Malcolm Smith and the Seahawks’ gang of ‘misfits’
Feb 4, 2014, 7:36 PM | Updated: 7:56 pm
By Brady Henderson
NEW YORK – It’s a safe bet that a number of the reporters in attendance at the final Super Bowl press conference Monday morning hadn’t heard of Malcolm Smith until the night before.
Linebacker Malcolm Smith, the Super Bowl MVP, is one of 30 Seahawks who wasn’t drafted in the first four rounds. (AP) |
After all, he was a former seventh-round pick who wasn’t a full-time starter on Seattle’s defense. So hours after Smith was named the game’s MVP, he sat in the press room of a downtown hotel while the league’s commissioner gave a brief overview of his career for those who were unfamiliar.

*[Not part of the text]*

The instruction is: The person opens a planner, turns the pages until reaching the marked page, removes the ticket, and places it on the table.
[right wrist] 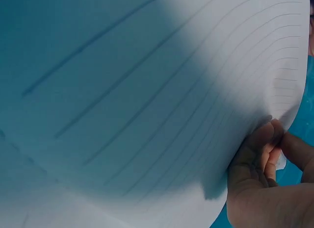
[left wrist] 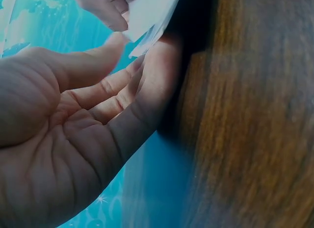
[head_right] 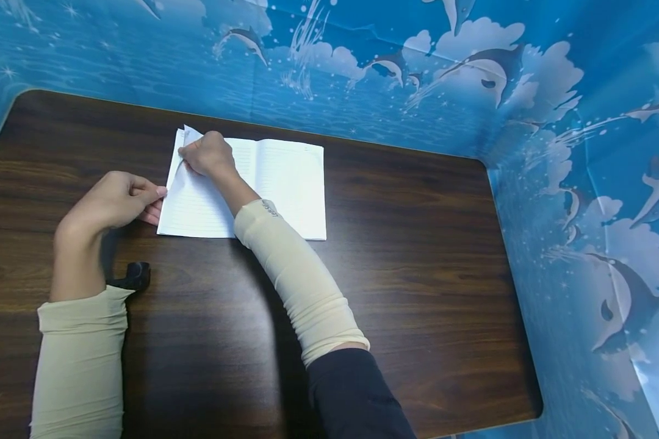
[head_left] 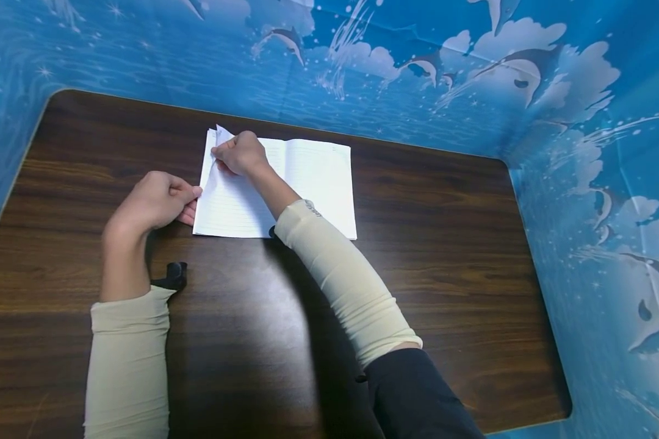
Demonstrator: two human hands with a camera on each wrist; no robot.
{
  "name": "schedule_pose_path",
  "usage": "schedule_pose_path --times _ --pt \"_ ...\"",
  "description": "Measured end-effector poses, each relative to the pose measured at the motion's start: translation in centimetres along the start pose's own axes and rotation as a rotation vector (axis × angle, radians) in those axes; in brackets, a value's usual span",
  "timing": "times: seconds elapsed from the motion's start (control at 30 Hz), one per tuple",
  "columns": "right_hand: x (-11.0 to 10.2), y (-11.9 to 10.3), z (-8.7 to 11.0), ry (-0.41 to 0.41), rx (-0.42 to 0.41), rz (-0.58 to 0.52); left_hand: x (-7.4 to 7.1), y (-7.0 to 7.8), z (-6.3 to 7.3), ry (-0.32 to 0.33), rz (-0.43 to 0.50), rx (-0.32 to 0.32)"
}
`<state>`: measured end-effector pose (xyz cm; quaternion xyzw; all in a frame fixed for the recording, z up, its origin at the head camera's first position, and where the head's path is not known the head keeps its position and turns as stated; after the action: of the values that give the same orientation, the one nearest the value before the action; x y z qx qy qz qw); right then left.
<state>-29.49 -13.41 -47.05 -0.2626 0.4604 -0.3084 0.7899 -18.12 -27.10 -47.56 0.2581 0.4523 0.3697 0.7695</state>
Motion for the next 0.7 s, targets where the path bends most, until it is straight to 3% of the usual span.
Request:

“A great story,” Roger Goodell called it.
Sure was. The undersized and overlooked linebacker who dropped in the draft took center stage three years later after helping his team win the Super Bowl. But the only thing more remarkable than the route Smith took to that moment was how the best team in the NFL is full of similarly unlikely stories.
Consider this: 30 of the 53 players on Seattle’s roster weren’t drafted in the first four rounds. Nineteen of them weren’t drafted at all.
“Our team is a whole bunch of misfits,” said defensive end Michael Bennett, who was undrafted in 2009, “guys who nobody wanted.”
It’s especially true about Seattle’s defense. The unit that may go down as the best of its generation after allowing the fewest points in consecutive seasons and then outscoring the most prolific offense of all time was built with only two first-round picks.
There are only four on the other side of the ball, where Seattle found its franchise quarterback in the third round and a pair of better-than-average receivers in the undrafted pile. Russell Wilson’s two touchdown passes Sunday were to Jermaine Kearse and Doug Baldwin, which is sort of fitting.
The Seahawks didn’t need to win the Super Bowl to validate the approach coach Pete Carroll and general manager John Schneider took while constructing their roster. Doing so only made it more impressive, especially considering the backgrounds of the players who shined on the biggest stage.
“We have guys all over the roster that played really well who are not high draft picks but really performed at a really high level,” Carroll said Sunday. “That’s because the vision that John had in putting this thing together came through, and these guys believed in getting it done and worked really hard to get here.”